Besides, the whole point of the Supreme Court, and the Bill of Rights, for that matter, is that the federal judiciary should be in almost all cases immune from public pressure and political popularity contests. It's true that the Supreme Court has been at its most shaky over the past 200 years when it has gone too far afield of public opinion too quickly. But that doesn't mean I want my Supreme Court Justices, especially the dour and disappointing Justice Thomas, to be tracked by the very same numbing pollsters who are telling me today whom the presidential nominee will be next summer. Some things are better left unknown.

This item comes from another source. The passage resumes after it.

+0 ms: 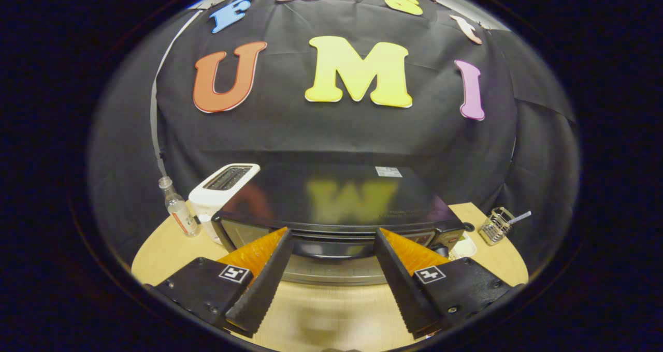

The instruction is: Open the toaster oven, put the food inside, and close the toaster oven door.

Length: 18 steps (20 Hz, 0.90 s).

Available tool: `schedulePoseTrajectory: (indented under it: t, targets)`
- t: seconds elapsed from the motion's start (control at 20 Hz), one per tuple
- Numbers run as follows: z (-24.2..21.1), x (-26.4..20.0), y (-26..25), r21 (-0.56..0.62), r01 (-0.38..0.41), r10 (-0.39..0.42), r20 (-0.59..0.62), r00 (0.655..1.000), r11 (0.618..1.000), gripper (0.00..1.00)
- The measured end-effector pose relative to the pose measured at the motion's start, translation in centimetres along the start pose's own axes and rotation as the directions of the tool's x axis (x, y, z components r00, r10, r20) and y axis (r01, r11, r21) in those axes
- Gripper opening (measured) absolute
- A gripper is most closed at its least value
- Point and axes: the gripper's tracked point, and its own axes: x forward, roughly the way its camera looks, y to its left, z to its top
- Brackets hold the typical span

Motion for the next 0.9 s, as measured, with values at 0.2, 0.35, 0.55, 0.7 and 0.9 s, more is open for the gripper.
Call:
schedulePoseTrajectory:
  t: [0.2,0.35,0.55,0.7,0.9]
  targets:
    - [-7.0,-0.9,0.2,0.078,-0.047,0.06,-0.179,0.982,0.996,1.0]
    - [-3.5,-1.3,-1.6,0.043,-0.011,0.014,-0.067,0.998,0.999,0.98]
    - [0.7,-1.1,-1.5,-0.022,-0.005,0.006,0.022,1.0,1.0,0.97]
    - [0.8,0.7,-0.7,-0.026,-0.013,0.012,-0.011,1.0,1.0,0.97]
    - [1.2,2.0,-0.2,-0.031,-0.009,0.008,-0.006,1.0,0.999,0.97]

Because the first three stories have gotten so much media exposure here in the States, and because the Gainey story hasn't, let me focus upon it. Once called by the Soviets "the greatest hockey player in the world" here is a man who is in the Hockey Hall of Fame in Toronto and who runs the Montreal Canadiens, the most storied franchise in the history of the National Hockey League. Here is a gentle, kind man who says what he means and means what he says. He is more respected and revered in Canada than any sports executive I can think of, past or present, here in the States. He is a good person, no make that a great person, and bad things, awful things, Kennedyesque things, keep happening to him.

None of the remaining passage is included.